* TASK TO CARRY OUT:
Here are the records. Write out exactly the lines between the one holding "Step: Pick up" and the one holding "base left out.", inclusive.

* EXCERPTED RECORDS:
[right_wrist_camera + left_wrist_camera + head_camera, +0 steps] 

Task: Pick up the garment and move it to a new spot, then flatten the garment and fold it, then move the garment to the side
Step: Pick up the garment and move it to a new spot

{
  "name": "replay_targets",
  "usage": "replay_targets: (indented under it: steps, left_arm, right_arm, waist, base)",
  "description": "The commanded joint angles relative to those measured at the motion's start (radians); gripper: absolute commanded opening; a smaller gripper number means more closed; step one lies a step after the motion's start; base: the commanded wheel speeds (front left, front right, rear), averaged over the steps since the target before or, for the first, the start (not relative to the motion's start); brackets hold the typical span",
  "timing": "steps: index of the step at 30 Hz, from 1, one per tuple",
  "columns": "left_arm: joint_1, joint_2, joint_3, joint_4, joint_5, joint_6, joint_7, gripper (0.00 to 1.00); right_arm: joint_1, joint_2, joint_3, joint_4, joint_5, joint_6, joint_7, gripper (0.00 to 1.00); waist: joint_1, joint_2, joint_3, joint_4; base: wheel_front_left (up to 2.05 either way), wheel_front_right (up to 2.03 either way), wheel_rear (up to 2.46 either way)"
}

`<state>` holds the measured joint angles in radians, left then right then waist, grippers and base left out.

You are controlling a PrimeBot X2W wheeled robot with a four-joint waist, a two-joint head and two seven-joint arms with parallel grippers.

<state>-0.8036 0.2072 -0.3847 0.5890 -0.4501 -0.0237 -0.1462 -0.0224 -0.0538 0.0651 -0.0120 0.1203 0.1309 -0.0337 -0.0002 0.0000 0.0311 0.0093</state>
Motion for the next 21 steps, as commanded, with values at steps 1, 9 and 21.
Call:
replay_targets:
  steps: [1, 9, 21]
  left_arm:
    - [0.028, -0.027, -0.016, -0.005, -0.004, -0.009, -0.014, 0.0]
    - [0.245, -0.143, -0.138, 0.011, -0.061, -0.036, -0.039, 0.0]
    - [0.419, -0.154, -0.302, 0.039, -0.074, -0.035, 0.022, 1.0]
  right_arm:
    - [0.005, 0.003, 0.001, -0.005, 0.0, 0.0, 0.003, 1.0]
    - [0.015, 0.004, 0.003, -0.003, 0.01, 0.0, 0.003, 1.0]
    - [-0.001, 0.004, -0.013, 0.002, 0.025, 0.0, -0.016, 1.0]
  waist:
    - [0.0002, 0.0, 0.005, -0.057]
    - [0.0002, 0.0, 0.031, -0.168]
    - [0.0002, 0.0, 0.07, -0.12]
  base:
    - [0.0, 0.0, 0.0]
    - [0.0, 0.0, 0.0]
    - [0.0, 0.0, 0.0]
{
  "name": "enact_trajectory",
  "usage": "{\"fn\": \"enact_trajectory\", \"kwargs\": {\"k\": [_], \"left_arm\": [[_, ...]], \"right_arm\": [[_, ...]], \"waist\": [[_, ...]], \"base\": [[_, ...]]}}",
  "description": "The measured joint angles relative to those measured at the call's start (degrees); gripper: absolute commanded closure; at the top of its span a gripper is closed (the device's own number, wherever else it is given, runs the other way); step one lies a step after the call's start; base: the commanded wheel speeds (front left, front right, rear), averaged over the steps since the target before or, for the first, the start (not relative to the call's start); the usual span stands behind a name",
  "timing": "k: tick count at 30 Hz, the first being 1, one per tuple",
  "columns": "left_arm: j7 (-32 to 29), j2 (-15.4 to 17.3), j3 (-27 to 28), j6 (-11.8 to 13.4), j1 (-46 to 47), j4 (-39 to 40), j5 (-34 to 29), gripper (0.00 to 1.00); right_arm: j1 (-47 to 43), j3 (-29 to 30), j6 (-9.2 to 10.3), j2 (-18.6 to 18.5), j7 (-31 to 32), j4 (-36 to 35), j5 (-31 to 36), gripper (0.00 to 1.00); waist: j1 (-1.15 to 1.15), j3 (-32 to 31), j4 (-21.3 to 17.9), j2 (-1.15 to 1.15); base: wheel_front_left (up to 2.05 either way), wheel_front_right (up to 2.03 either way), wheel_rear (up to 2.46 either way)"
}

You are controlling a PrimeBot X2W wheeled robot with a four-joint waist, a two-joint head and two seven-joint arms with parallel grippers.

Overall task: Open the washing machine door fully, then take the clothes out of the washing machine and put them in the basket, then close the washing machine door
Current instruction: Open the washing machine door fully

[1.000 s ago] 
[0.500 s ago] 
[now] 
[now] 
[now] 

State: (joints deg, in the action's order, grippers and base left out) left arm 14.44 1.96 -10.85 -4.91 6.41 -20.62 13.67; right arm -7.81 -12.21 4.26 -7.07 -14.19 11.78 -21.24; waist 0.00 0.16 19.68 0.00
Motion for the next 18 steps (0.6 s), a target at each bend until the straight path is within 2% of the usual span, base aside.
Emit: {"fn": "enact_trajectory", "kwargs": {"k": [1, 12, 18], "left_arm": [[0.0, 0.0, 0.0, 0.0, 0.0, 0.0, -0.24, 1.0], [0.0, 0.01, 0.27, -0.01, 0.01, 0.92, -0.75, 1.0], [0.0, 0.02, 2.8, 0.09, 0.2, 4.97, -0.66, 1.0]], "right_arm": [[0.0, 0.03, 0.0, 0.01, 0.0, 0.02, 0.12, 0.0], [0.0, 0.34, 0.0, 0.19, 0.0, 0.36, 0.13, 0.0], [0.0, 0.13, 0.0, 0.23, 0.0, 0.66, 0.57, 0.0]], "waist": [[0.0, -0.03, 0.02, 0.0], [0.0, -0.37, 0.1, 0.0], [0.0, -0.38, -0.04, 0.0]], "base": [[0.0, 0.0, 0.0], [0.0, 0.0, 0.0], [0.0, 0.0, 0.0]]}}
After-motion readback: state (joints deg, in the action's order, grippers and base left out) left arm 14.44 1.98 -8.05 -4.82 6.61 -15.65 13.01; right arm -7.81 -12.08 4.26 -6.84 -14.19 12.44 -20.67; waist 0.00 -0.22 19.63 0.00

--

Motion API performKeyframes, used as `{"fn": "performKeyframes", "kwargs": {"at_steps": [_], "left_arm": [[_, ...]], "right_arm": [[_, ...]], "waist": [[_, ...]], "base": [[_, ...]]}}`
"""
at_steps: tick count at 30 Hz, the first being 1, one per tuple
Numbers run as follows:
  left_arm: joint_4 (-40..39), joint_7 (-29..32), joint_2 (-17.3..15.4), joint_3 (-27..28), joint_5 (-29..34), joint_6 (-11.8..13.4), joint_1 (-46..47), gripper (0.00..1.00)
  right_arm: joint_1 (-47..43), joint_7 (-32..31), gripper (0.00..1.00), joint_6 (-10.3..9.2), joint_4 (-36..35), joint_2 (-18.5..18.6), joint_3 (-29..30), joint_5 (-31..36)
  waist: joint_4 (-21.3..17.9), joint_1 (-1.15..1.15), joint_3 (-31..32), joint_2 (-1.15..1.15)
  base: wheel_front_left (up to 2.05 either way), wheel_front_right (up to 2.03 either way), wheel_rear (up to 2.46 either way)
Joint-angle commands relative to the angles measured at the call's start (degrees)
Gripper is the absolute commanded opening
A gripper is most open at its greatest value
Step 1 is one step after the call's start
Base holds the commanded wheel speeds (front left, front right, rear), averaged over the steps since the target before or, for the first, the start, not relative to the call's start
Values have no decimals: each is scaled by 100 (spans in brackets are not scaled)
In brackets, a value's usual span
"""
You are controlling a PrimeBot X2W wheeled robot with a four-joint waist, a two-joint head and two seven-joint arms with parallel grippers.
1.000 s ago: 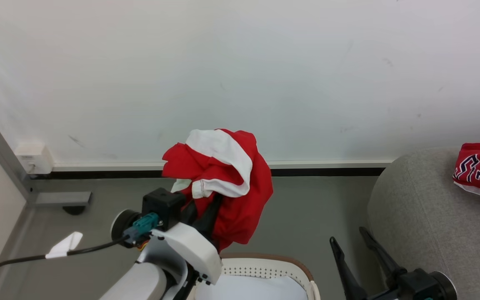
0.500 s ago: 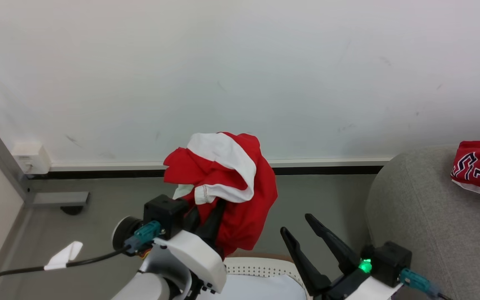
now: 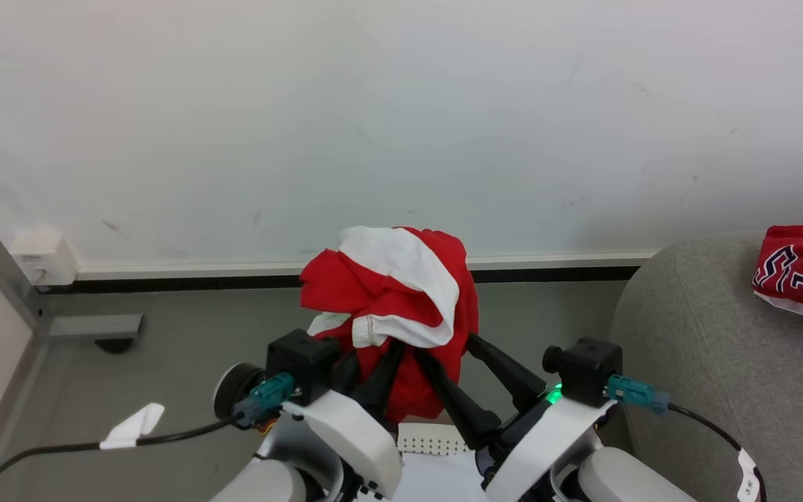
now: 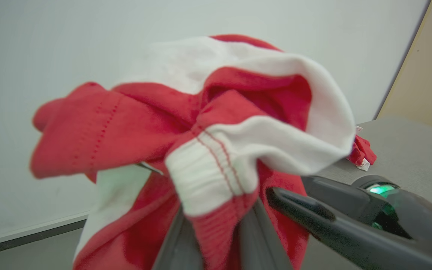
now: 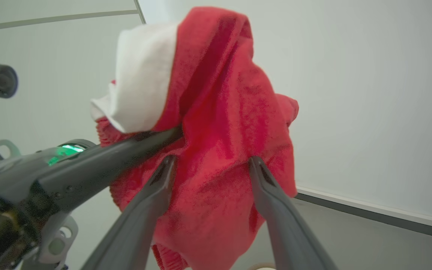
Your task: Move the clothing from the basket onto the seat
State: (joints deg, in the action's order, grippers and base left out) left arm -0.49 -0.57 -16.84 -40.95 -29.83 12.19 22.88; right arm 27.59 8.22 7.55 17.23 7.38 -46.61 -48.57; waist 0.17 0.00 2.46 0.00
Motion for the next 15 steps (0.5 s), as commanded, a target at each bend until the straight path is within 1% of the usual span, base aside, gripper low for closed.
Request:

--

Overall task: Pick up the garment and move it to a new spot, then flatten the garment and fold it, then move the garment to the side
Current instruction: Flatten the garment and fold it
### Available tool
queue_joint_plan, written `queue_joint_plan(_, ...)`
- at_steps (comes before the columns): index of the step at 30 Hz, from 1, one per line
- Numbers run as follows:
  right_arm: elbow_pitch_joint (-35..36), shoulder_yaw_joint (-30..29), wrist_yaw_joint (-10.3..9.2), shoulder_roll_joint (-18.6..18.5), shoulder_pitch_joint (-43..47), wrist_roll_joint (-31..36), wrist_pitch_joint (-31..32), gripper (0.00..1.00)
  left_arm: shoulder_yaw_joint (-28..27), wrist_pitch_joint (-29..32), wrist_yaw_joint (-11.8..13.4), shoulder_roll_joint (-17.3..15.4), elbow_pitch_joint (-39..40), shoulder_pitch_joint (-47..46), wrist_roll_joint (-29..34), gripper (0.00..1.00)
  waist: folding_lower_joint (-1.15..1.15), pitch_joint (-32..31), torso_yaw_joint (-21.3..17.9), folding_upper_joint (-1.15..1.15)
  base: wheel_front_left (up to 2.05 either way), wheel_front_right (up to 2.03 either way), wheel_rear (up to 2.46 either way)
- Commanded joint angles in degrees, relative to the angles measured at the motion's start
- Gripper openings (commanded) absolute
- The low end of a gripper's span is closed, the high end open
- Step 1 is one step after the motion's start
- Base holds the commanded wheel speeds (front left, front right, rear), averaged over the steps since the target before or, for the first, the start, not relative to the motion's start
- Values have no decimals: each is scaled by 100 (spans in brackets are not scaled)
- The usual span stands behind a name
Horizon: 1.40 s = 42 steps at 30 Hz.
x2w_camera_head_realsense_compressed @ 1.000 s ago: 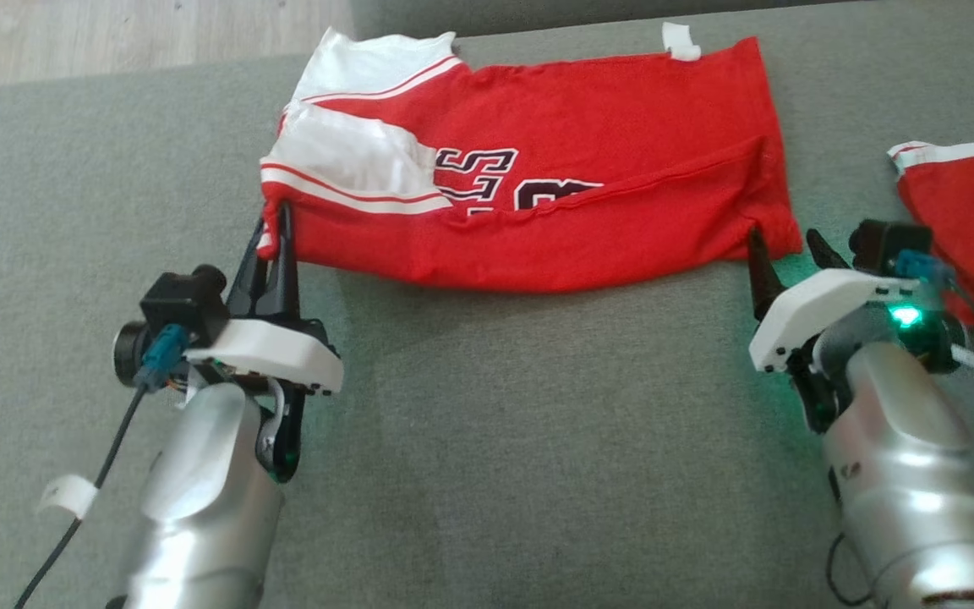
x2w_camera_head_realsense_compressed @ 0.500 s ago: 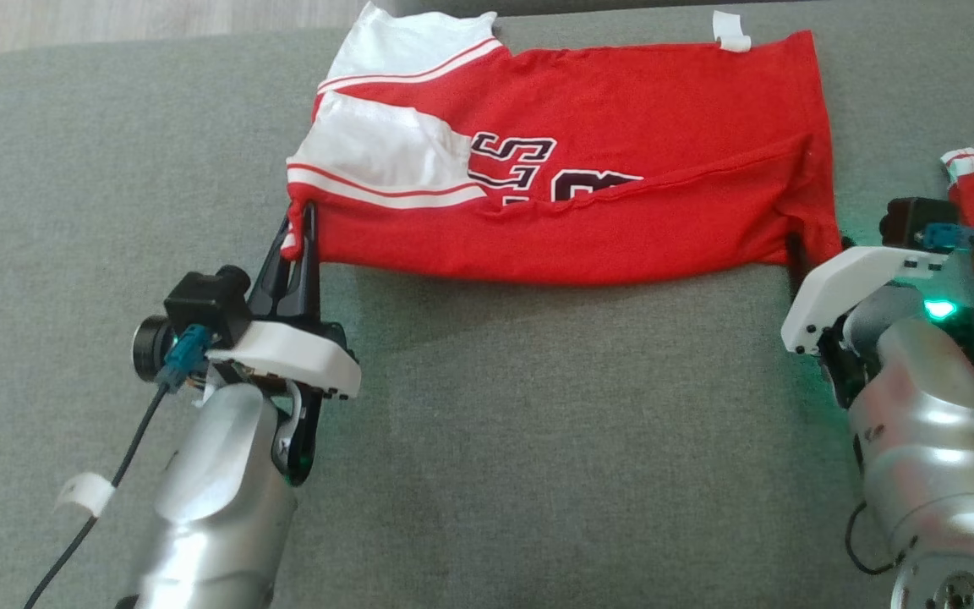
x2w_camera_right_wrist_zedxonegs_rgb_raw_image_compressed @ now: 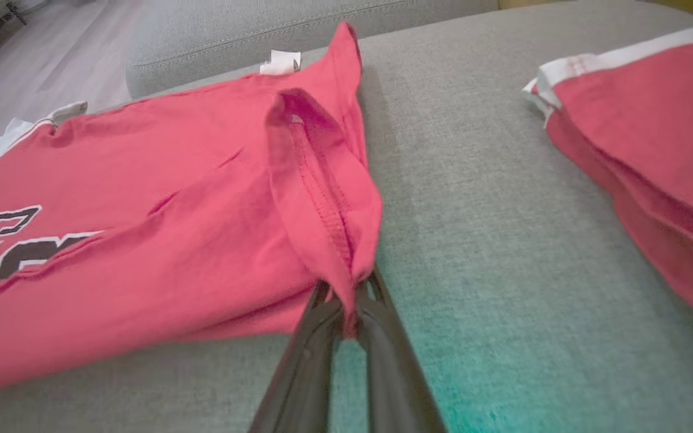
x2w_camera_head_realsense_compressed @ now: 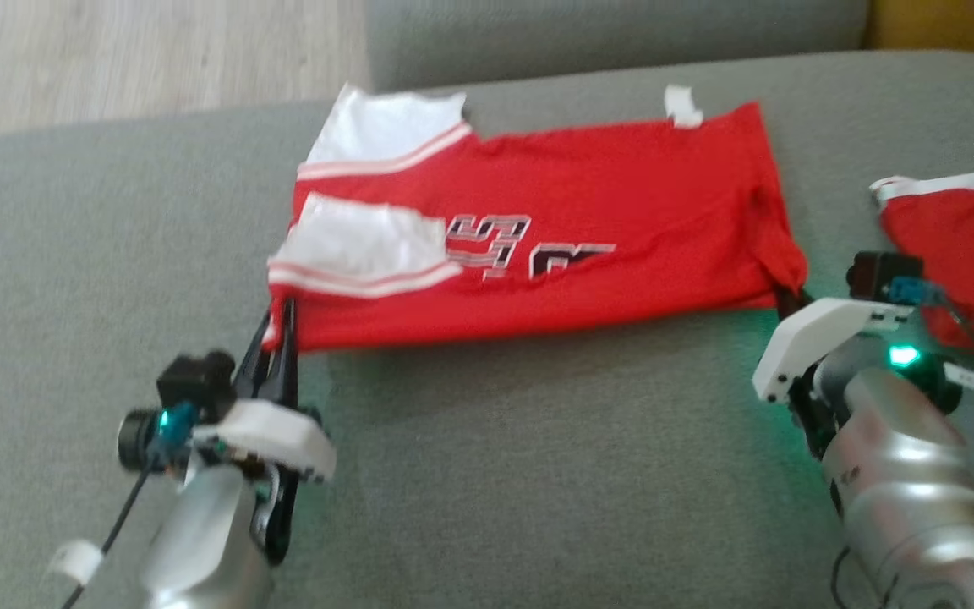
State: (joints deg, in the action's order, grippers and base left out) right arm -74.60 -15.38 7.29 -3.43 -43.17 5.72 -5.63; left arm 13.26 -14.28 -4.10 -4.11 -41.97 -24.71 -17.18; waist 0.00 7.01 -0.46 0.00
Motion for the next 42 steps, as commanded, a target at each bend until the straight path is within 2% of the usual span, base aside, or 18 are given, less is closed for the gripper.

* SOLUTION FOR THIS PROBLEM:
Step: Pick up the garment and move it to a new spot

{
  "name": "replay_targets",
  "usage": "replay_targets: (indented under it: steps, left_arm, right_arm, waist, base)",
  "description": "The commanded joint angles relative to those measured at the motion's start (radians); gripper: absolute commanded opening; a smaller gripper number means more closed; step one lies a step after the motion's start; base: the commanded wheel speeds (front left, front right, rear), averaged over the steps since the target before or, for the first, the start (not relative to the motion's start); brackets hold the typical span",
  "timing": "steps: index of the step at 30 Hz, from 1, one per tuple",
  "columns": "left_arm: joint_1, joint_2, joint_3, joint_4, joint_5, joint_6, joint_7, gripper (0.00 to 1.00); right_arm: joint_1, joint_2, joint_3, joint_4, joint_5, joint_6, joint_7, gripper (0.00 to 1.00); waist: joint_1, joint_2, joint_3, joint_4; base: wheel_front_left (up to 2.05 either way), wheel_front_right (up to 2.03 either way), wheel_rear (up to 2.46 either way)"
}

`<state>` holds the measured joint angles in radians, left then right then waist, grippers and base left out.

There is nothing more to the exercise.